Rainbows or Hurricanes? Maybe, Both...

Rainbows or Hurricanes? Maybe, Both...

“To describe my mother would be to write about a hurricane in its perfect power. Or the climbing, falling colors of a rainbow.” -Maya Angelou

 I sometimes imagine the ways in which my four children might describe me posthumously… or even now, for that matter.  If I get anywhere close to this answer, I would be incredibly satisfied.

 It all happened in less than one minute.  Matt and I were gazing upon our newly birthed oldest daughter, as she slept in her bassinette in the hospital nursery.  “Wait.” I said, my heartrate rising.  “Is that a formula bottle on her cart?!”  The raging red overtook my face. “She is not supposed to have any formula!” I raged to Matt… “I’m going to have to go tell the nurse! They better NOT have given her any formula”, I said with smoke bellowing out of my ears…  I marched my blazing self over to the nurse… who kindly pointed out that I was not looking at the correct baby.  Brooke was a few bassinettes over; sleeping soundly; no formula bottle on her cart.  I had been a mother less than 24 hours, and already I felt this surge of emotions more powerful than anything I had previously witnessed.  The red slowly faded back to natural, and my rapid-fire heartbeat finally returned to normal.* 

 Let’s go back to Maya Angelou’s quote, and dissect it a bit.

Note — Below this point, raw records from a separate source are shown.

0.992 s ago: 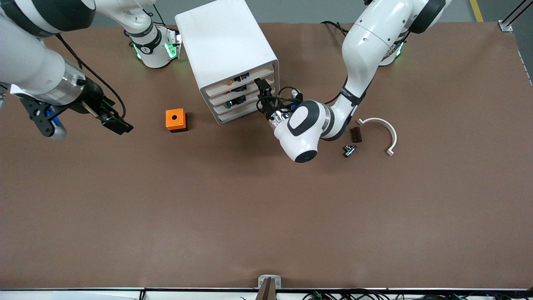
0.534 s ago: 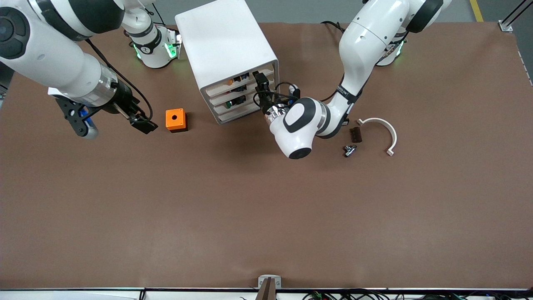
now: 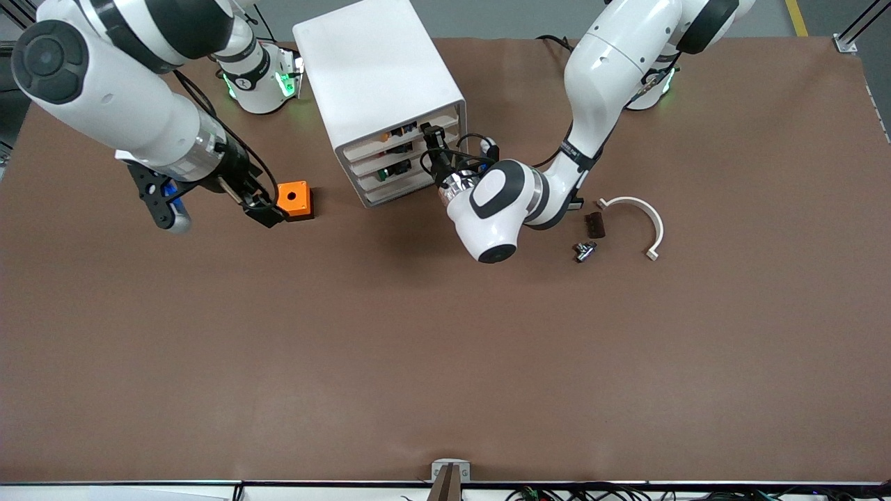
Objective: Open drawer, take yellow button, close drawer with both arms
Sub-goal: 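Pull the drawer open with the left gripper while the right gripper approaches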
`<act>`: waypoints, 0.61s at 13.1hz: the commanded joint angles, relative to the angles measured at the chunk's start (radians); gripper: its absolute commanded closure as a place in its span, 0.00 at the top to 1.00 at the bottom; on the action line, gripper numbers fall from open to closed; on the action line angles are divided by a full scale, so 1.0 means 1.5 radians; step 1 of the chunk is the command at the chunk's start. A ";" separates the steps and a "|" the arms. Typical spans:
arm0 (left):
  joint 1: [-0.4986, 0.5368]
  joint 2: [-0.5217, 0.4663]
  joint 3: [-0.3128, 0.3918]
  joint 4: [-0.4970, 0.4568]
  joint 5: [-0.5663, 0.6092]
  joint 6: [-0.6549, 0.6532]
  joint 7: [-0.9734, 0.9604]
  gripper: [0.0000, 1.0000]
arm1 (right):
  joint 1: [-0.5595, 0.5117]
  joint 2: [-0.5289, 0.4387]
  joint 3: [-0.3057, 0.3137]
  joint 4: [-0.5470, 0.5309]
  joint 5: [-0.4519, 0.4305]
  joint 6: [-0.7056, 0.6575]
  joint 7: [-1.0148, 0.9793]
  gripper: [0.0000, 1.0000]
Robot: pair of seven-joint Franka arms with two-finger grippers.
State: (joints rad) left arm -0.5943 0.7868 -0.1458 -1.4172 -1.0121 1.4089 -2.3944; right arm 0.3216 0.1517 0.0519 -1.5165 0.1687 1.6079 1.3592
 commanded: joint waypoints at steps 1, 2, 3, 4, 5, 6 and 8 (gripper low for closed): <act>0.054 -0.003 0.007 0.022 -0.005 -0.007 0.007 0.00 | 0.025 0.010 -0.005 0.001 0.006 0.022 0.047 1.00; 0.080 0.000 0.007 0.029 -0.007 -0.006 0.008 0.01 | 0.034 0.016 -0.005 0.001 0.006 0.029 0.064 1.00; 0.097 -0.002 0.007 0.037 -0.007 -0.005 0.010 0.02 | 0.043 0.020 -0.005 0.001 0.006 0.041 0.080 1.00; 0.110 0.000 0.008 0.047 -0.007 -0.002 0.016 0.04 | 0.055 0.026 -0.005 -0.006 0.006 0.056 0.092 1.00; 0.118 0.001 0.008 0.056 -0.007 0.005 0.033 0.04 | 0.070 0.026 -0.005 -0.020 0.006 0.079 0.105 1.00; 0.126 0.000 0.008 0.059 -0.007 0.021 0.050 0.05 | 0.080 0.026 -0.005 -0.032 0.006 0.099 0.112 1.00; 0.140 0.000 0.008 0.071 -0.007 0.037 0.063 0.06 | 0.112 0.032 -0.005 -0.042 0.006 0.130 0.118 1.00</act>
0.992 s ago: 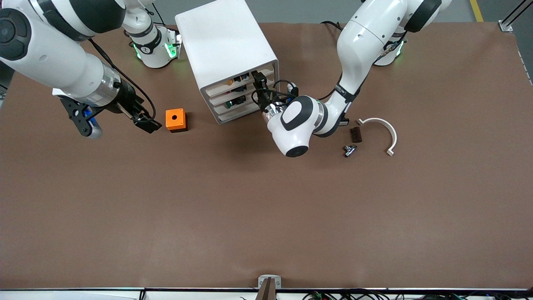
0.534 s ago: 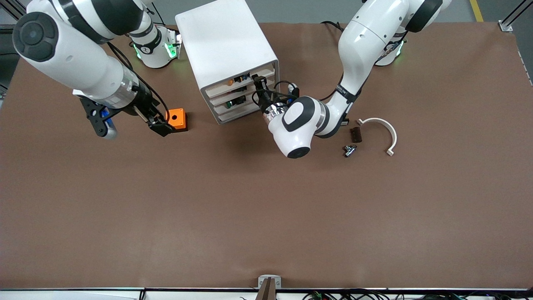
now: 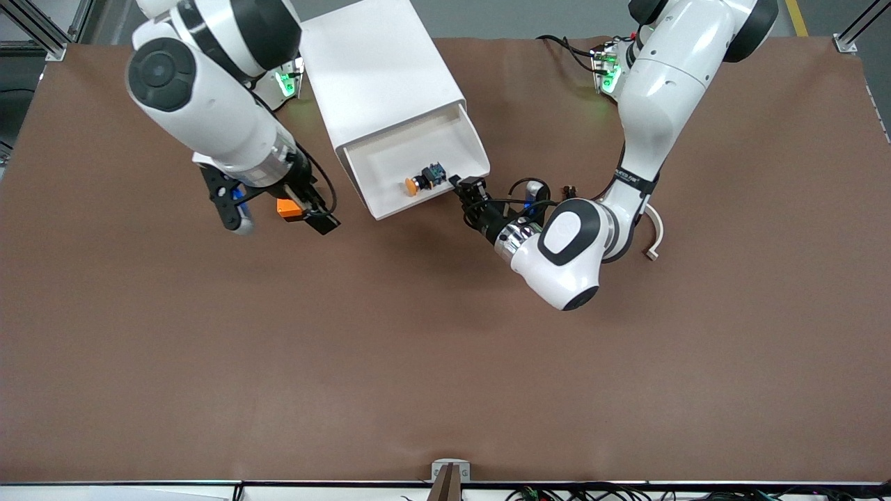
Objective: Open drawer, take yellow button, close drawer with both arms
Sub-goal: 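Pull the drawer open with the left gripper while the right gripper approaches, then grasp the orange-capped button in the drawer with the right gripper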
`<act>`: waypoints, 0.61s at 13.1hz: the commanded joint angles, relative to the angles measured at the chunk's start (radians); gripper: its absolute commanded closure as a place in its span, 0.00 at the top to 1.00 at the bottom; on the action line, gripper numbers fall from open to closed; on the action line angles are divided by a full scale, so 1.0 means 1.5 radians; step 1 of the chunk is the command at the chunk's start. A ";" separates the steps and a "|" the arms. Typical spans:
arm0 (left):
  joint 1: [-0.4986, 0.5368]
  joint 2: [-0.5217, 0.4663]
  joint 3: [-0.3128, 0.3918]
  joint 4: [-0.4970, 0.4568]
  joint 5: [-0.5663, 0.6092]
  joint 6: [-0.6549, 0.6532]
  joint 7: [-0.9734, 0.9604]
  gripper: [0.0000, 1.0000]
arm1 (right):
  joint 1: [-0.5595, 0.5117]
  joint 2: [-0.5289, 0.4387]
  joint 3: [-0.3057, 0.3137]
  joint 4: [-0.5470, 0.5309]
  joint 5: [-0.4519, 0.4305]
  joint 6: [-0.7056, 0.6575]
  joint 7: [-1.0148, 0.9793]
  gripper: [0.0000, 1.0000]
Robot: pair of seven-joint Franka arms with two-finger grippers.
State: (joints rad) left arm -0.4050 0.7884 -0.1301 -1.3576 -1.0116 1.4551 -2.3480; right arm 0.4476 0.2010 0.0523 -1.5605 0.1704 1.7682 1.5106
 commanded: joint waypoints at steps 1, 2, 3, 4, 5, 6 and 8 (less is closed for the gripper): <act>0.015 -0.001 -0.002 0.032 -0.008 0.012 0.045 0.10 | 0.043 0.008 -0.005 -0.012 0.005 0.038 0.042 1.00; 0.016 -0.001 -0.001 0.032 -0.008 0.015 0.059 0.26 | 0.064 0.016 -0.006 -0.013 0.003 0.054 0.065 1.00; 0.019 -0.001 -0.001 0.031 -0.008 0.015 0.069 0.50 | 0.083 0.026 -0.006 -0.015 0.002 0.068 0.082 1.00; 0.021 -0.001 -0.002 0.031 -0.008 0.015 0.081 0.66 | 0.098 0.032 -0.006 -0.016 0.001 0.083 0.096 1.00; 0.024 -0.003 -0.001 0.031 -0.007 0.015 0.084 0.86 | 0.110 0.039 -0.006 -0.016 0.001 0.091 0.113 1.00; 0.032 -0.005 -0.001 0.031 -0.006 0.015 0.085 0.99 | 0.122 0.044 -0.006 -0.018 0.000 0.097 0.121 1.00; 0.054 -0.010 -0.001 0.035 -0.002 0.014 0.116 0.99 | 0.147 0.048 -0.006 -0.052 -0.004 0.144 0.147 1.00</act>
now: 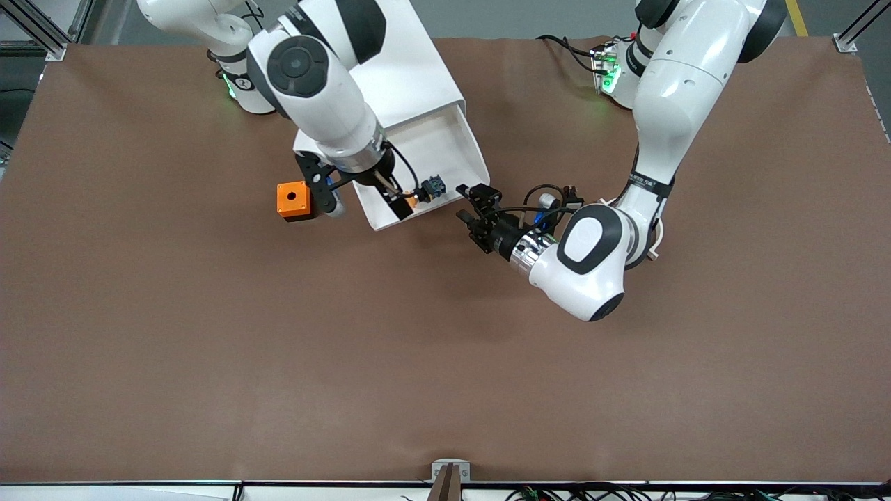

 “…a hurricane in its perfect power…”

 This draws to mind, for me, an image of strength and determination.  Are hurricanes determined?  I bet anything along its path would say so. Was I determined that my baby would NOT have formula? Indeed.  If those raging emotions weren’t the fury of a hurricane, I don’t know what is.  (Even if it was… completely my error.)  A mother can, most definitely, be an embodied hurricane.  Not only in anger, also in intentionality, love, anxiety, disappointment, excitement, pride or worry.  Also, lest we forget the word “perfect” in the quote, I want to suggest that this word might be a nod to a “mother’s intuition”.  I am a believer in gut-feelings. They tell us something. Perhaps that mother’s intuition is the eye of the hurricane—the driving force.

 “…the climbing, falling colors of a rainbow.”

 This next illustration of Angelou’s mother is of the dynamic, colorful nature of a rainbow.  This feels more tender. More gentle. Offering grace, where needed. I, myself, am a rainbow-seeker.  If the conditions outside seem that they might be conducive to producing a rainbow, I put my kids on “rainbow watch”, to help me survey the sky as I drive.  My phone is full of pictures of rainbows.  Double rainbows. Vibrant rainbows. Nearly-vanished rainbows. Each one unique.  Each rainbow having its own tone and quality.  I also can’t leave out the movement within this illustration. The rise and fall. Of our emotions? Our thoughts? Our actions? Possibly.

 What if the climb and fall of the rainbow is this journey of motherhood? Coupled with the fierce tenacity of a hurricane.  That contrast feels good to me. I think that sums it up pretty well. It encompasses the ebb and flow of life. Not all days are hurricanes. Not all days are rainbows. But all days in this motherhood journey are somewhere within that range.

 What do you think of Maya Angelou’s description of her mother?  The hurricane/rainbow illustration?

 

*(Let’s save the “breast is best” conversation for another time.  I have breastfed, exclusively pumped, supplemented with formula, and used solely formula. Each was the best decision for that particular child and myself, at that particular time in my life.  I’m sure you made the best decision for your situation as well.)